EXERCISE INSTRUCTIONS:
Restate word for word the line containing "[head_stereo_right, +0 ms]" and every following line in the material below, up to and including the last one.
────────────────────────────────────────
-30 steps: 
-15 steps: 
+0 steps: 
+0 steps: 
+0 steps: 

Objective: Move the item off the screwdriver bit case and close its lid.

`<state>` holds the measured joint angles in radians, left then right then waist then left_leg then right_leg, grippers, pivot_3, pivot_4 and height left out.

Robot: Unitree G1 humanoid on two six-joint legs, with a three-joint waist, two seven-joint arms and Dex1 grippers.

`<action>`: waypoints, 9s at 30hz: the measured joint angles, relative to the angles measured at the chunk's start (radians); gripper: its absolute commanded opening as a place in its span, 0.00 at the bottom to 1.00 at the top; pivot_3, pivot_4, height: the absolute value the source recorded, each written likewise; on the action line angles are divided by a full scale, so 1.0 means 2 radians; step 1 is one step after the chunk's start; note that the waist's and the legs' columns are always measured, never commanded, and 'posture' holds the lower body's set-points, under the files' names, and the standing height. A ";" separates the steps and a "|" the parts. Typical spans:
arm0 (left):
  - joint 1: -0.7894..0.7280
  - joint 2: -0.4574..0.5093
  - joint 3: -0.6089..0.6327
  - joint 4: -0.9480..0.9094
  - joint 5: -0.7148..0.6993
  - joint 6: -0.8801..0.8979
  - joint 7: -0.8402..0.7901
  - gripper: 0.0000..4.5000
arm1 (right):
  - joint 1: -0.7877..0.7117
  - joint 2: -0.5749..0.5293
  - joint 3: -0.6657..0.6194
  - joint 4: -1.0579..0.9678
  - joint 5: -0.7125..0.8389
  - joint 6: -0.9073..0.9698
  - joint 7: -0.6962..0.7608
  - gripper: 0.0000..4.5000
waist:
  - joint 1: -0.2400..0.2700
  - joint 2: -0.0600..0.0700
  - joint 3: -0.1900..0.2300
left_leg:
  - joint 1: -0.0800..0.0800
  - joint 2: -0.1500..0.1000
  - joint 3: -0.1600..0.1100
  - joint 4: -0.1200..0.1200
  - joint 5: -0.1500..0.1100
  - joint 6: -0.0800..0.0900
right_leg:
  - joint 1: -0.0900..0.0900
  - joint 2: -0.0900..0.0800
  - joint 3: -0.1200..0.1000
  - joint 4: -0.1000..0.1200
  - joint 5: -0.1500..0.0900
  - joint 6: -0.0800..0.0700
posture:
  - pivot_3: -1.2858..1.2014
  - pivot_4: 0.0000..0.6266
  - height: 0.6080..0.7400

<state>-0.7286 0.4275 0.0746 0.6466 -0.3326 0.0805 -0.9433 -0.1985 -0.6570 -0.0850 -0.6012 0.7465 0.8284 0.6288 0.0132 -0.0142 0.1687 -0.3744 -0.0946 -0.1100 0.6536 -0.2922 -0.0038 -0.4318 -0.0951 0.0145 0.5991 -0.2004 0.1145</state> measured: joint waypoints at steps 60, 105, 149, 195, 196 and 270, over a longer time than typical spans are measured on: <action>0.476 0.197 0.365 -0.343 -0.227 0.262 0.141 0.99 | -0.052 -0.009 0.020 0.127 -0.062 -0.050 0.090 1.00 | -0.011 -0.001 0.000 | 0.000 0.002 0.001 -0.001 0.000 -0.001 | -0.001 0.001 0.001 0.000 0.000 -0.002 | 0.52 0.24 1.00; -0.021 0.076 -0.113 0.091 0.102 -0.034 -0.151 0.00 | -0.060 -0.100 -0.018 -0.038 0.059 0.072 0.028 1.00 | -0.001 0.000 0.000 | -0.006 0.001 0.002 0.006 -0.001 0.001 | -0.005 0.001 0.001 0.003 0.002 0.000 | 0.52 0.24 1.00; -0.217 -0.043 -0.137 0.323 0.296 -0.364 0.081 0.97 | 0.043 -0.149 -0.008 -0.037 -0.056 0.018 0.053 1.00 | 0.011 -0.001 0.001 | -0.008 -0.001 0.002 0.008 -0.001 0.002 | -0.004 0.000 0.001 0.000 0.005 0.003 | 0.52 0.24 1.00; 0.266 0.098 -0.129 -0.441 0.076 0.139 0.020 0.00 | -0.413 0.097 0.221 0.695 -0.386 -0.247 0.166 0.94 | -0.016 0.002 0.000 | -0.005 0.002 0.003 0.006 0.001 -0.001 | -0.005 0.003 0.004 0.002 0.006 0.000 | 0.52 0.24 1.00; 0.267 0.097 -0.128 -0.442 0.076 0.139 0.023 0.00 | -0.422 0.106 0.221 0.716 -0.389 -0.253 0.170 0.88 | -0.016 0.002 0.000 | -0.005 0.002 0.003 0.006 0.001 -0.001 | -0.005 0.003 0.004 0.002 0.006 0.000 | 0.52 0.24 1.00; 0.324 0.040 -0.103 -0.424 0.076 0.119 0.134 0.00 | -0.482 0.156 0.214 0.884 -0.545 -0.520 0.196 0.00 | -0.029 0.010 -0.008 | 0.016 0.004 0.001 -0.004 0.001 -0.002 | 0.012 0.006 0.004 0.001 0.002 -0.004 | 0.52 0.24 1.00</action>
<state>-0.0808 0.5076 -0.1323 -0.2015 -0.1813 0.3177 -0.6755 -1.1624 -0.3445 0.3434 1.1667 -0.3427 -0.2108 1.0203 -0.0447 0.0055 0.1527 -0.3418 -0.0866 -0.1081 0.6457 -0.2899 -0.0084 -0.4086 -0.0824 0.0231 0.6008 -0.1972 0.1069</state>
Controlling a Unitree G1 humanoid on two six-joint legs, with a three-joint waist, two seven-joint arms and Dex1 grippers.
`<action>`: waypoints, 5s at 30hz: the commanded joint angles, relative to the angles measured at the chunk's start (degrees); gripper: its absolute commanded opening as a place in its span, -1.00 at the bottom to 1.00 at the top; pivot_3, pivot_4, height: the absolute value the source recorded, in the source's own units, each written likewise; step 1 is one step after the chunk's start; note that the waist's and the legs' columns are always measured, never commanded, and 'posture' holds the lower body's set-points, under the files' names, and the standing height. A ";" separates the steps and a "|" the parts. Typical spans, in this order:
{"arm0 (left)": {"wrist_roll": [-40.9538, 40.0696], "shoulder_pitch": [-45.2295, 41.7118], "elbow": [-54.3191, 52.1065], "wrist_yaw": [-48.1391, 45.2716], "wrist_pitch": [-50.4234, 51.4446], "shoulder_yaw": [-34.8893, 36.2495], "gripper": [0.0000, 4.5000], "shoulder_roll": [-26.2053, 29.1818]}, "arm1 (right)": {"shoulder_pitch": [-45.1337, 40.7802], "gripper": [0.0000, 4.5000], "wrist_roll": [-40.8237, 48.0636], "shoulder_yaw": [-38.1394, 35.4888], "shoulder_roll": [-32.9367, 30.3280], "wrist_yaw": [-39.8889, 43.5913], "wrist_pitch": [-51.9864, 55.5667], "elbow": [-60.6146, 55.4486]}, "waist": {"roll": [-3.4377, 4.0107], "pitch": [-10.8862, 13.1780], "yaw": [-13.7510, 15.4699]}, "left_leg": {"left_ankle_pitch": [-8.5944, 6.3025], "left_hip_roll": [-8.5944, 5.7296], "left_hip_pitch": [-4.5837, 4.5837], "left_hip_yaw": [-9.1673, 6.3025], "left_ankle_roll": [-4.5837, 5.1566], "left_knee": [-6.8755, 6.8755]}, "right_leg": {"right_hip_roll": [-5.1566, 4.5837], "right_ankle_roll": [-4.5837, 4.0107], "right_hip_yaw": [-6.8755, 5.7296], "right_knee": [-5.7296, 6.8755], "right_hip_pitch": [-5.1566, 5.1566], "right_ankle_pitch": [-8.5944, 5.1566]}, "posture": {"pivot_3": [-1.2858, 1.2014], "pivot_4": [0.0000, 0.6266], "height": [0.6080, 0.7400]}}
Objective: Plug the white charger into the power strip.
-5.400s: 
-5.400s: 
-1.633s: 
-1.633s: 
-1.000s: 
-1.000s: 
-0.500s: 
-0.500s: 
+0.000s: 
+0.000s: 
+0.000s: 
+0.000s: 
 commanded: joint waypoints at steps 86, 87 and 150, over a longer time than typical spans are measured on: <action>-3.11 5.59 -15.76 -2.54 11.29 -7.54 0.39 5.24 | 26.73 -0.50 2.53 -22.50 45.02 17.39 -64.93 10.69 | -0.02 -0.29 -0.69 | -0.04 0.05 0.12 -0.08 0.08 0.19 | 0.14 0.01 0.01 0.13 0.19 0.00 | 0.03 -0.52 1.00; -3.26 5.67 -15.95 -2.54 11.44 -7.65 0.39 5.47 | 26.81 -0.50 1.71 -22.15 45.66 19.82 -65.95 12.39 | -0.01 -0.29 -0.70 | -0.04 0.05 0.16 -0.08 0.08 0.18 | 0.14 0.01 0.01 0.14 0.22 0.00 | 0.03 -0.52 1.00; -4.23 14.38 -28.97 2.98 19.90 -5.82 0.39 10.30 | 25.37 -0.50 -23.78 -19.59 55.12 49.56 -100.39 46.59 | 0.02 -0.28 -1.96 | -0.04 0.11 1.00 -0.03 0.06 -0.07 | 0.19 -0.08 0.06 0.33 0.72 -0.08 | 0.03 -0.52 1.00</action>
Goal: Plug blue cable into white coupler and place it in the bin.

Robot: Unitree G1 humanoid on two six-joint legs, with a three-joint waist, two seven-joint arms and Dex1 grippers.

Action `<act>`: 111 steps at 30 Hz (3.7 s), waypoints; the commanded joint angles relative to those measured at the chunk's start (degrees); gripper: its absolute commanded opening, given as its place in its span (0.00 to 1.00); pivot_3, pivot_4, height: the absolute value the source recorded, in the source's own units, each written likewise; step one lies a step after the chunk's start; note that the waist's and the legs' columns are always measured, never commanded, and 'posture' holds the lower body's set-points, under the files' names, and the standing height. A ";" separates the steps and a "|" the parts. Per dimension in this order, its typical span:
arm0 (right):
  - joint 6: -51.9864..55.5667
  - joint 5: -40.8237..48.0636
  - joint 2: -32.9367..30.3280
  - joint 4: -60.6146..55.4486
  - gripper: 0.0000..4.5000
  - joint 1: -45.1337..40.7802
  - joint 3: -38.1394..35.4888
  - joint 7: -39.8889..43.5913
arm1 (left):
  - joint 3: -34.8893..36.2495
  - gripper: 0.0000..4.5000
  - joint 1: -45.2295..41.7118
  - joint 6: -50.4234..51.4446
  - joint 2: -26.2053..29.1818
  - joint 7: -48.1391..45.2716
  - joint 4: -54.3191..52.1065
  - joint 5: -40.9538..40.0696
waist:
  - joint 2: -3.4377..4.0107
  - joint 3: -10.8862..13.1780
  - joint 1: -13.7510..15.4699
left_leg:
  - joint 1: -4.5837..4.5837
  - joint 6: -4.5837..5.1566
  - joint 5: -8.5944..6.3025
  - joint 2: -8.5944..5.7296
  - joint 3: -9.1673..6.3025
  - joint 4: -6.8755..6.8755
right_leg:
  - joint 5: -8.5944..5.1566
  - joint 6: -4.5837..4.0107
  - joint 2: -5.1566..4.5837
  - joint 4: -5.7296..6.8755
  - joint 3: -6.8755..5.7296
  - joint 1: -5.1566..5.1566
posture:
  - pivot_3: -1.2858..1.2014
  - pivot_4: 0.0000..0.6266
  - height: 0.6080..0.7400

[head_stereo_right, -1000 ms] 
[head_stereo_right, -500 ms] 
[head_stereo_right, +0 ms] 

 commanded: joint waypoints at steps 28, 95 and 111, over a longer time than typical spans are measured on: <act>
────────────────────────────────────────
ANSWER:
[head_stereo_right, +0 ms] 

 commanded: joint waypoints at steps 28, 95 and 111, over a longer time than typical spans are measured on: <act>

The exercise is done, and no more output is needed.